For a univariate function f : \mathbb{R} \rightarrow \mathbb{R}, Taylor’s theorem says that if f is n times differentiable at some point a \in \mathbb{R} then there exists a function h_n : \mathbb{R} \rightarrow \mathbb{R} such that

f(x) - f(a) =

f^{\prime}(a)(x - a) + \frac{1}{2!} f^{\prime \prime}(a)(x - a)^2 + \cdots + \frac{1}{n!}f^{(n)}(a)(x - a)^n + h_n(x)(x - a)^n

where h_n(x) \rightarrow 0 as x \rightarrow a. The n-th order Taylor polynomial

f(a) + f^{\prime}(a)(x - a) + \frac{1}{2!} f^{\prime \prime}(a)(x - a)^2 + \cdots + \frac{1}{n!}f^{(n)}(a)(x - a)^n

then serves as an approximation to the function f(x). If the function f is infinitely many times differentiable, we can approximate f to any desired level of accuracy by choosing the Taylor polynomial to be of high enough degree.

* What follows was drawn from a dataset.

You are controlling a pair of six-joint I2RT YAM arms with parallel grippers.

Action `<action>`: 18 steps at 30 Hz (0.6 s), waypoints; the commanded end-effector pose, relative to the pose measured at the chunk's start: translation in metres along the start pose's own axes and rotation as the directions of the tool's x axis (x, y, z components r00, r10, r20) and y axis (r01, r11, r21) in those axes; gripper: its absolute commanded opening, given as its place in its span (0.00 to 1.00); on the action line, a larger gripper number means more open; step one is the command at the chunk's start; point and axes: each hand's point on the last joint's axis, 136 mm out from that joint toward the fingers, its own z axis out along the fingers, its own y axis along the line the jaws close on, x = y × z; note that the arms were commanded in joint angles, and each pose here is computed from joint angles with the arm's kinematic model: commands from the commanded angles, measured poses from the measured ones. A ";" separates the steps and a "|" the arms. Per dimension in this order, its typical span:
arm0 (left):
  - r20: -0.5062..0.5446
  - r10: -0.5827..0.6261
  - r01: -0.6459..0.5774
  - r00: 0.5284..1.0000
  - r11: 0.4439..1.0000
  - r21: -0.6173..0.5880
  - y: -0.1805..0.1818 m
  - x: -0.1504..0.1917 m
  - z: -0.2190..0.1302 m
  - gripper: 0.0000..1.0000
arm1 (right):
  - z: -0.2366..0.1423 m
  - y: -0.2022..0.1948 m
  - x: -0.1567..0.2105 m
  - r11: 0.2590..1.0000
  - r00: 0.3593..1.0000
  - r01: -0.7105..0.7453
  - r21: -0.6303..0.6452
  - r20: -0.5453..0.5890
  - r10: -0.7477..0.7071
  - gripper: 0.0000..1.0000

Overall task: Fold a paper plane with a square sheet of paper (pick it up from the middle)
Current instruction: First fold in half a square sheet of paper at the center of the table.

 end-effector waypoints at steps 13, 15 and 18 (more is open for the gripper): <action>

In the univariate case the n-th order term in the Taylor polynomial is

\frac{1}{n!}f^{(n)}(a)(x - a)^n

In the present note I am interested in how this generalises to the multivariate case f : \mathbb{R}^m \rightarrow \mathbb{R}, where the Taylor expansion is about a vector \mathbf{a} = (a_1, a_2, \ldots, a_m). In the bivariate case m = 2, where the Taylor expansion is about the point \mathbf{a} = (a_1, a_2), the n-th order term in the Taylor expansion is given by the formula

\frac{1}{n!}\sum_{k=0}^{n} \binom{n}{k} \frac{\partial^k f}{\partial x_1^{n-k} \partial x_2^{k}}\bigg|_{\mathbf{a}} (x_1 - a_1)^{n-k}(x_2 - a_2)^k

This enables any higher-order term in the Taylor polynomial to be quickly obtained (and notice that the binomial coefficient values can be quickly read from the appropriate line of Pascal’s triangle). For example, the fourth-order term would be

\frac{1}{4!} \bigg[\frac{\partial^4f}{\partial x_1^4}\bigg|_{\mathbf{a}} (x_1 - a_1)^4 + 4 \frac{\partial^4 f}{\partial x_1^3 \partial x_2}\bigg|_{\mathbf{a}} (x_1 - a_1)^3 (x_2 - a_2) \ \ +

6 \frac{\partial^4 f}{\partial x_1^2 \partial x_2^2}\bigg|_{\mathbf{a}} (x_1 - a_1)^2 (x_2 - a_2)^2 + 4 \frac{\partial^4 f}{\partial x_1 \partial x_2^3}\bigg|_{\mathbf{a}} (x_1 - a_1) (x_2 - a_2)^3 \  \  +

\frac{\partial^4f}{\partial x_2^4}\bigg|_{\mathbf{a}} (x_2 - a_2)^4\bigg]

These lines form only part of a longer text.